We took a look at a recently built-out duplex penthouse condo, Unit 2404, a three-bedroom-plus unit with its own 500-square-foot outdoor roof deck that arguably has the most spectacular residential views along the Back Bay and Cambridge sides of the Charles River. This 3,319-square-foot condo, with custom Italian kitchen cabinetry, bamboo floors throughout and high-end porcelain tile bathrooms, is on the market for $4.39 million.

A big selling point of 
45 Province, besides its downtown location, is that there are dozens of different floor plans because the building gets slimmer as it rises.

There's a large lobby tended by a 24/7 concierge.

Although the condo fees are high, they include two valet garage parking spaces, heating and central cooling and use of the building's 12th floor rooftop heated pool, a fitness and spa facility, a clubroom with a kitchen and a large movie theater room with a projection-screen TV.

Unit 2404 is on the 24th and 25th floors atop a setback that rises seven more slimmer stories. It sits at the end of a carpeted hallway with recessed doorways.

Off the foyer and adjacent to a half bathroom is the unit's signature space: a two-story open dining room with downtown views through a 20-foot high wall of glass plus a private balcony.

The adjacent custom kitchen features Italian-made walnut cabinets with frosted-glass cabinets above gray onyx counters. There's a separate onyx-topped island with a Miele five-burner gas stove, a built-in wine cooler and a fluted Zephyr hood above. There's also a stainless-steel Miele wall and convection oven and dishwasher and a large Sub- Zero refrigerator.
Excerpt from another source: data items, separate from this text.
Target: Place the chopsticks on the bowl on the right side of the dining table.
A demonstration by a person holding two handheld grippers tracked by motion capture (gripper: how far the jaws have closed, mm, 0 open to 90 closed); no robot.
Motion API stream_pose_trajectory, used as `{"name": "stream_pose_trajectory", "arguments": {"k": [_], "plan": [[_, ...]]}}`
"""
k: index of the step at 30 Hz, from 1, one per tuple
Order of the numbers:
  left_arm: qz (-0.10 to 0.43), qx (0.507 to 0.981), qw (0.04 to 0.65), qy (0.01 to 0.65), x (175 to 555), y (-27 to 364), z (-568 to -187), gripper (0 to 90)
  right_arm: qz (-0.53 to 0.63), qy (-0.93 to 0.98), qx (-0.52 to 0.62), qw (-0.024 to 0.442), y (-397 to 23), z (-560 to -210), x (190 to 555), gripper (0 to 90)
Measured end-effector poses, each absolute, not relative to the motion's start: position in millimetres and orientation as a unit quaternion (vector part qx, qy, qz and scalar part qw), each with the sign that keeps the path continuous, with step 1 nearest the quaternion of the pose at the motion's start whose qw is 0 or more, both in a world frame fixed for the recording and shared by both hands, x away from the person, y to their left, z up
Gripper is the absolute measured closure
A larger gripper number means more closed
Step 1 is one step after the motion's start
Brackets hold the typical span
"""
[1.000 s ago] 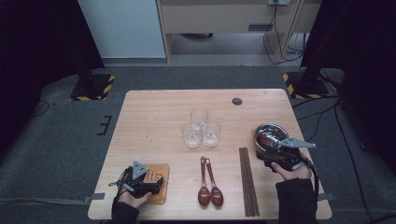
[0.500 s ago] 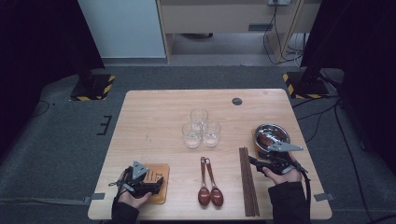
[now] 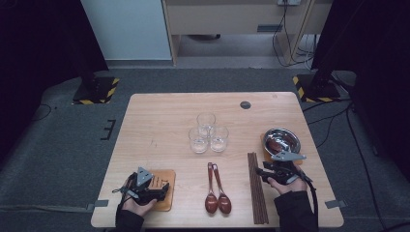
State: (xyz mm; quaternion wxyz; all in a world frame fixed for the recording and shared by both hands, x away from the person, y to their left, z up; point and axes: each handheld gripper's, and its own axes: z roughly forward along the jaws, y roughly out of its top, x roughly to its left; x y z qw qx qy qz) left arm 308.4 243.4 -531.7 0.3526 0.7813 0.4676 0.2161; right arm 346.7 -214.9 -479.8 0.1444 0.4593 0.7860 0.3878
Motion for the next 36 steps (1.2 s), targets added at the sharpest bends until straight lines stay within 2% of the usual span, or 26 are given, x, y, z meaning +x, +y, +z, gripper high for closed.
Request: {"name": "stream_pose_trajectory", "arguments": {"k": [4, 17, 23, 36], "plan": [[0.217, 0.775, 0.355, 0.475, 307.5, 246.9, -529.5, 11.7, 0.382, 0.787, 0.462, 0.145, -214.7, -484.6, 345.5, 55.7], [0.221, 0.767, 0.348, 0.491, 308.2, 254.7, -530.4, 11.9, 0.349, 0.800, 0.467, 0.140, -214.9, -499.6, 346.2, 62.3], [0.223, 0.771, 0.350, 0.483, 308.0, 252.9, -533.1, 6.3, 0.339, 0.804, 0.470, 0.136, -216.4, -504.6, 346.2, 66.0], [0.222, 0.770, 0.351, 0.484, 308.4, 252.2, -533.3, 4.8, 0.322, 0.814, 0.466, 0.128, -216.0, -514.2, 348.0, 72.5]]}}
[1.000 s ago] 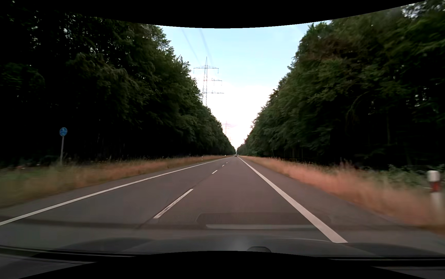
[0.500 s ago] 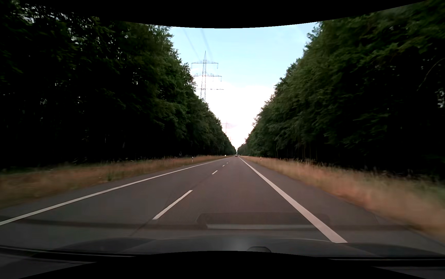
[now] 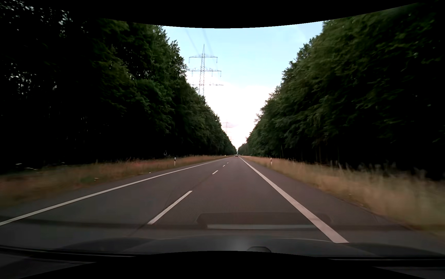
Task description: Follow the waypoints while adhering to traffic rules and regulations
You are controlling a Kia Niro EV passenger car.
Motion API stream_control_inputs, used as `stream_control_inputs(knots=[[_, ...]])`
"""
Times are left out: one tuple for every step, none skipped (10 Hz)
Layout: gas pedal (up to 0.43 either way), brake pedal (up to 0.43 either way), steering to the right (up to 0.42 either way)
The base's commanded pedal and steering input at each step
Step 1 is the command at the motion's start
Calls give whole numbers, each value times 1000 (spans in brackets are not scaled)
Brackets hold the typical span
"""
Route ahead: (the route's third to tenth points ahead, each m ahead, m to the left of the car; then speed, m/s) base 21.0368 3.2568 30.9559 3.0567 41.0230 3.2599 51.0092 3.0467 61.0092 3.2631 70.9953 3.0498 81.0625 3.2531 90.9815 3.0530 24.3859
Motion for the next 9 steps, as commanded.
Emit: stream_control_inputs(knots=[[47, 0, -1], [47, 0, -1], [47, 0, -2], [47, 0, -2], [47, 0, -2], [47, 0, -2], [47, 0, -2], [47, 0, -2], [47, 0, -2]])
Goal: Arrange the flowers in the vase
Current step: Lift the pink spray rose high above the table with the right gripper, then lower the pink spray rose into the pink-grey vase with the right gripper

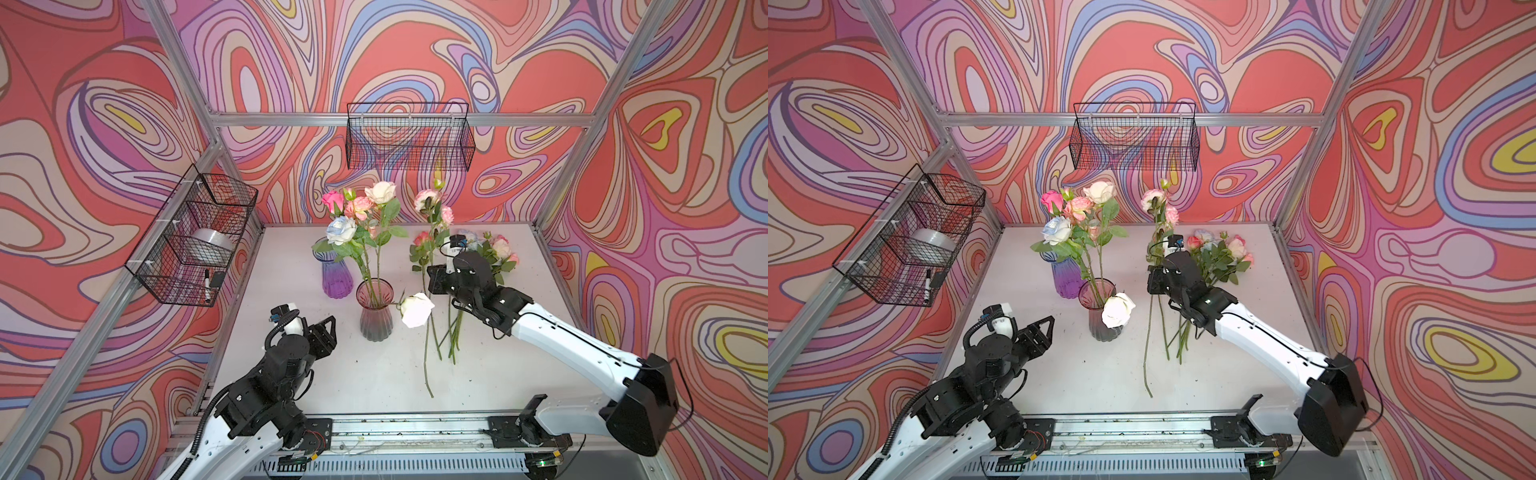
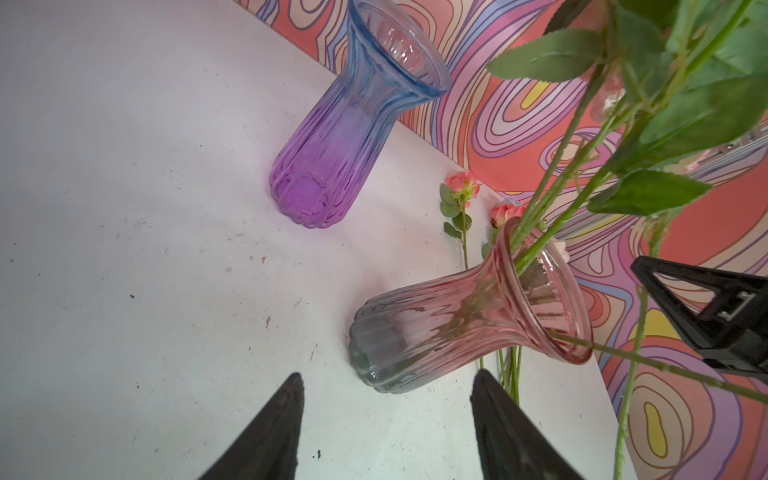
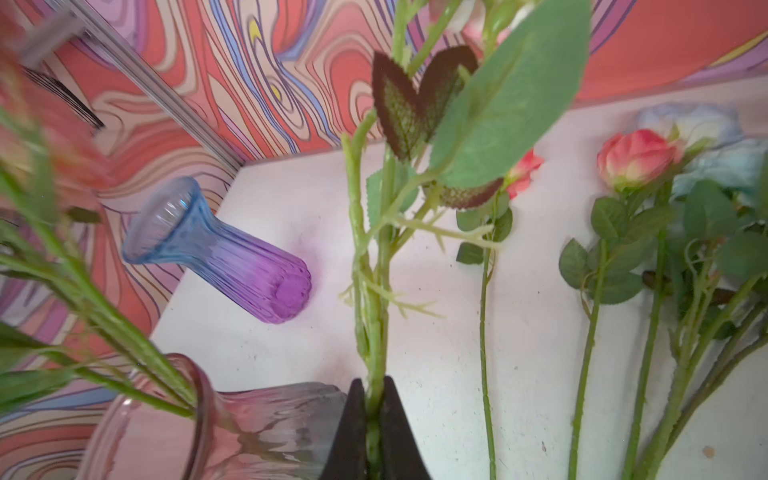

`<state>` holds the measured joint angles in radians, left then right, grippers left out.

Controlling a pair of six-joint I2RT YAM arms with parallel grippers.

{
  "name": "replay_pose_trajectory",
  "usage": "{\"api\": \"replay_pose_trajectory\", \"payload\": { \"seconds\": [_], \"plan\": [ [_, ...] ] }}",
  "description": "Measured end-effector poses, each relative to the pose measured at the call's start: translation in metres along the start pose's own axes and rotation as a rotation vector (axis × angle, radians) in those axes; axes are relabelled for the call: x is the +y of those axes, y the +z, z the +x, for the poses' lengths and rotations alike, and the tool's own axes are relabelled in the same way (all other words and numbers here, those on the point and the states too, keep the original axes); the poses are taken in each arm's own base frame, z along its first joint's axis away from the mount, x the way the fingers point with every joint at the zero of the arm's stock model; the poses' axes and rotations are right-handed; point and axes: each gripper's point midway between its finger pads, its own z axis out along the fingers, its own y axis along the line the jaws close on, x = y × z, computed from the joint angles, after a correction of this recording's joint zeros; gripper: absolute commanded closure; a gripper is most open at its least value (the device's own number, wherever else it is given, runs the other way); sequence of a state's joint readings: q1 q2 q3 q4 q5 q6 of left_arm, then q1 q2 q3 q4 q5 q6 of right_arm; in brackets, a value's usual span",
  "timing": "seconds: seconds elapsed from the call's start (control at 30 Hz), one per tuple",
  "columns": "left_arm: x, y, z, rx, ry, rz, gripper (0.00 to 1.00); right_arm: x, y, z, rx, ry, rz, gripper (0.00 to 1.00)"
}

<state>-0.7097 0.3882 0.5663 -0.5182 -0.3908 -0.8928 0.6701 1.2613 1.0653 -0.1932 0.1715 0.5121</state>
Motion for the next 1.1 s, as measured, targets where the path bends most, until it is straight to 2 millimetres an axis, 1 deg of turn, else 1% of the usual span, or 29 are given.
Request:
{"api": "replay_pose_trajectory", "payload": {
  "seconds": [0.13, 0.23, 0.43, 0.57, 0.67, 0.8, 1.0, 1.1],
  "plan": [
    [-0.007, 0.001, -0.004, -0.011, 0.002, 0.027, 0.36, 0.021, -0.028, -0.053, -0.178, -0.004, -0.072, 1.00],
    [-0.009, 0.000, -0.004, -0.013, 0.002, 0.036, 0.36, 0.035, -0.039, -0.086, -0.288, -0.018, -0.109, 1.00],
    [-0.011, -0.005, -0.008, -0.027, -0.010, 0.058, 0.36, 0.059, -0.051, -0.150, -0.503, -0.036, -0.140, 1.00],
    [-0.015, -0.011, -0.015, -0.045, -0.022, 0.079, 0.36, 0.076, -0.047, -0.185, -0.604, -0.030, -0.149, 1.00],
    [-0.017, -0.015, -0.019, -0.055, -0.028, 0.087, 0.36, 0.084, -0.040, -0.199, -0.638, -0.030, -0.154, 1.00],
    [-0.015, -0.016, -0.019, -0.055, -0.028, 0.086, 0.36, 0.088, -0.035, -0.206, -0.657, -0.033, -0.150, 1.00],
    [-0.014, -0.016, -0.018, -0.052, -0.025, 0.080, 0.36, 0.098, -0.040, -0.226, -0.700, -0.036, -0.162, 1.00],
    [-0.013, -0.016, -0.019, -0.053, -0.024, 0.077, 0.36, 0.100, -0.044, -0.231, -0.711, -0.029, -0.169, 1.00]
  ]
}}
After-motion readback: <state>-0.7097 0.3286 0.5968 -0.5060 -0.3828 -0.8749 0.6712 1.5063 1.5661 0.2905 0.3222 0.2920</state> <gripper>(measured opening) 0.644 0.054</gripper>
The living room has great city and harbor views from two walls of windows.

The condo's large master bedroom suite is at the rear of the 24th floor with spectacular views down the Charles River from a wall of windows. It features a large walk-in closet and an en-suite bathroom with porcelain tile floors with nickel insets. There's a crushed white glass double-sink vanity with Waterworks nickel fixtures. There's also a porcelain-tiled walk-in shower.

A glass-walled bamboo staircase leads up to a large open space on the 25th floor that can be used as a family room or home office and overlooks the dining area. It has glass doors leading out to a 500-square-foot private roof deck. The deck has jaw-dropping views down both sides of the Charles River.

There are also two smaller guest bedrooms, one with a private balcony, but both have en-suite porcelain tile bathrooms with Waterworks nickel fixtures. One bathroom has a porcelain walk-in shower, the other a whirlpool tub.

Broker: C. Wayne Lopez at 45 Province St. sales center at 617-742-0942.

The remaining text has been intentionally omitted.